Scientists have developed a beam-steering antenna that improves data transmission beyond 5G standards, potentially paving the way for better network connectivity in the near future. This will allow mobile communications to use a range of frequencies that were previously unavailable. The beam-steering antenna, which is about the size of an iPhone, has been developed as a better alternative to the currently fixed base station antenna. At higher frequencies, fixed antennas were found to be inefficient, limiting their use for long-distance transmission.

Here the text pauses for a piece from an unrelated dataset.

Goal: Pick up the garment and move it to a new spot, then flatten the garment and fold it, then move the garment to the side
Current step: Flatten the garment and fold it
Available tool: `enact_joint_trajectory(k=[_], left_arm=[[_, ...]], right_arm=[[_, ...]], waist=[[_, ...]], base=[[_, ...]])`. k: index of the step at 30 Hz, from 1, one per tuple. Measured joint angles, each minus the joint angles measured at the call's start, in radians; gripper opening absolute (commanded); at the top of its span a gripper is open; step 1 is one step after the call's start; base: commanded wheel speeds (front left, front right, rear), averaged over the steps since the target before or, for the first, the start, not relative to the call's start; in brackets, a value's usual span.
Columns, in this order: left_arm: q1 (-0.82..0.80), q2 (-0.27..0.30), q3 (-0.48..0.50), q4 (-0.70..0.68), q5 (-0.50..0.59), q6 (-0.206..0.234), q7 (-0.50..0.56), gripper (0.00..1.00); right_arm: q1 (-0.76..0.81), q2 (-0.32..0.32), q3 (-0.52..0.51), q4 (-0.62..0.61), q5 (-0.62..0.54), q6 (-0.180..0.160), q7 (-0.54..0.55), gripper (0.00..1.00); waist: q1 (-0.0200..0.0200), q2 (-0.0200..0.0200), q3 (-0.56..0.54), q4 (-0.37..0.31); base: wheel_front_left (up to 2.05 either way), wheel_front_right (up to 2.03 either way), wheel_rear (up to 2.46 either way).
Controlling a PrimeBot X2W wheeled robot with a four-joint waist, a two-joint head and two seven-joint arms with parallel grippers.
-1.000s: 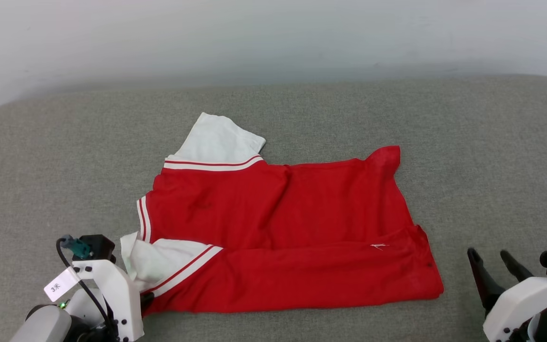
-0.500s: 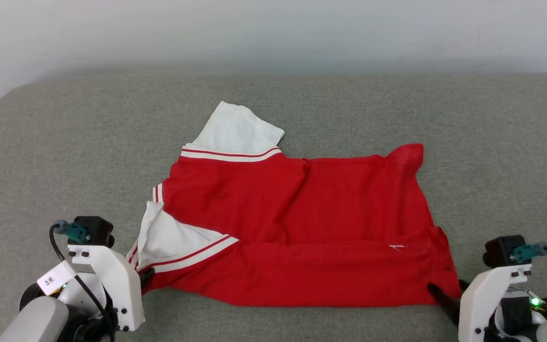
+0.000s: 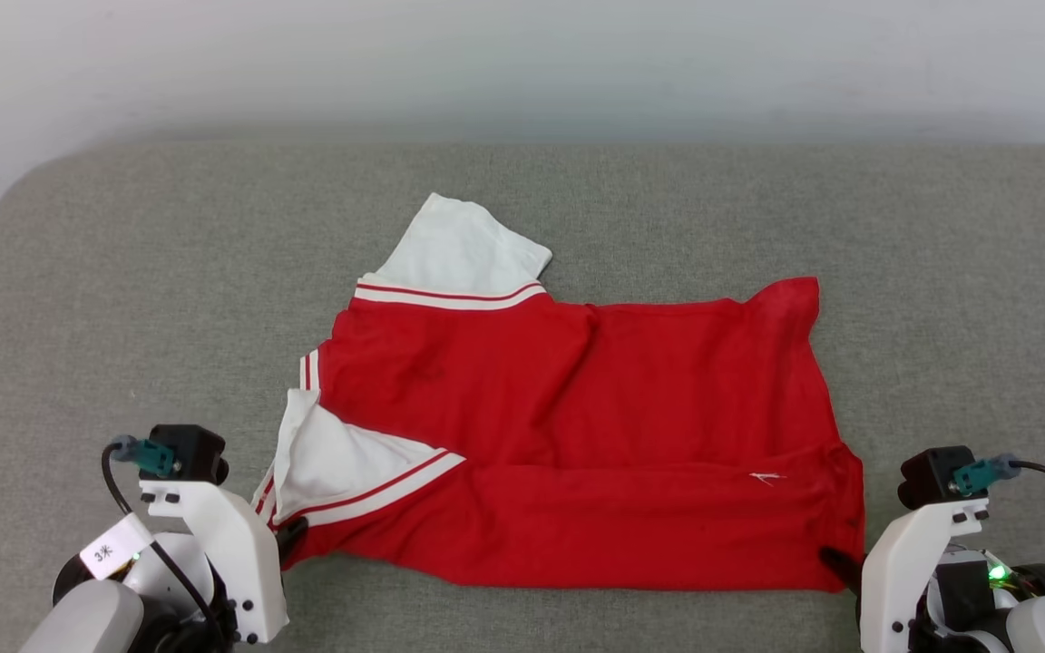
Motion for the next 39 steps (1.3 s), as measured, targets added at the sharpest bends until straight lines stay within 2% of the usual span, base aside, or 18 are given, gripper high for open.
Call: enact_joint_trajectory(k=[9, 19, 26, 27, 28, 29, 30, 31, 35, 39], left_arm=[[0.086, 0.009, -0.006, -0.044, -0.018, 0.010, 0.001, 0.00], [0.234, 0.056, 0.023, -0.109, -0.055, 0.078, 0.022, 0.00], [0.299, 0.033, 0.021, -0.097, -0.092, 0.088, 0.019, 0.00], [0.303, 0.025, 0.018, -0.087, -0.092, 0.088, 0.011, 0.00], [0.304, 0.017, 0.017, -0.076, -0.092, 0.087, -0.002, 0.02], [0.304, 0.006, 0.017, -0.060, -0.093, 0.084, -0.014, 0.25], [0.303, -0.007, 0.017, -0.046, -0.093, 0.079, -0.027, 0.97], [0.301, -0.019, 0.016, -0.030, -0.093, 0.078, -0.040, 1.00], [0.284, -0.044, 0.018, 0.009, -0.074, 0.069, -0.099, 1.00], [0.244, -0.040, 0.022, 0.016, -0.018, 0.063, -0.174, 1.00]], right_arm=[[0.082, -0.011, -0.032, -0.071, -0.002, 0.000, 0.001, 0.00], [0.263, 0.029, -0.100, -0.174, -0.016, 0.000, 0.040, 0.00], [0.335, 0.067, -0.134, -0.182, -0.024, 0.000, 0.046, 0.00], [0.340, 0.075, -0.136, -0.180, -0.026, 0.000, 0.042, 0.09], [0.344, 0.083, -0.138, -0.175, -0.026, 0.000, 0.033, 0.91], [0.345, 0.091, -0.141, -0.166, -0.027, 0.000, 0.020, 1.00], [0.345, 0.098, -0.145, -0.157, -0.029, 0.000, 0.005, 1.00], [0.345, 0.100, -0.143, -0.150, -0.037, 0.000, -0.010, 1.00], [0.335, 0.113, -0.140, -0.152, -0.055, 0.000, -0.132, 1.00], [0.301, 0.106, -0.130, -0.185, -0.097, 0.000, -0.295, 1.00]], waist=[[-0.0001, 0.0000, -0.089, 0.003], [-0.0002, 0.0000, -0.172, 0.001], [-0.0002, 0.0001, -0.180, -0.003], [-0.0002, 0.0000, -0.180, -0.004], [-0.0002, 0.0000, -0.179, -0.006], [-0.0002, 0.0000, -0.178, -0.007], [-0.0002, 0.0000, -0.177, -0.007], [-0.0002, 0.0000, -0.177, -0.008], [-0.0002, 0.0000, -0.179, -0.010], [-0.0001, 0.0000, -0.184, -0.016]], base=[[0.00, 0.00, 0.00], [0.00, 0.00, 0.00], [0.00, 0.00, 0.00], [0.00, 0.00, 0.00], [0.00, 0.00, 0.00], [0.00, 0.00, 0.00], [0.00, 0.00, 0.00], [0.00, 0.00, 0.00], [0.00, 0.00, 0.00], [0.00, 0.00, 0.00]])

The new device can track a phone in the same way that a satellite can track a moving object, but at a much faster rate. The device, developed by University of Birmingham researchers, emits a continuous wide-angle beam and has been found to improve data transmission efficiency at frequencies across the millimeter-wave spectrum. These included frequencies such as 5G (mmWave) and 6G, which were mechanically steered antenna solutions to achieve high efficiency.
The device’s experimental results were presented at the 3rd International Union of Radio Science Atlantic / Asia-Pacific Radio Science Meeting recently.
The new technology has been made to work with the current 5G specifications used by mobile communication networks. Furthermore, unlike traditional antenna systems, the device does not require inefficient and complex feeding networks. It is based on a low-complexity system that improves performance while being simple to implement.
The device was created using a metamaterial, which is made up of a metal sheet with micrometer-sized holes that are evenly spaced. It has an actuator that regulates the height of the cavity in the metamaterial, allowing the antenna to focus radio waves into highly directive signals. As a result, transmission efficiency improves significantly.
“Although we developed the technology for use in 5G, our current models show that our beam steering technology may be capable of 94% efficiency at 300 GHz,” said Dr. James Churm, one of the lead researchers, highlighting the device’s potential.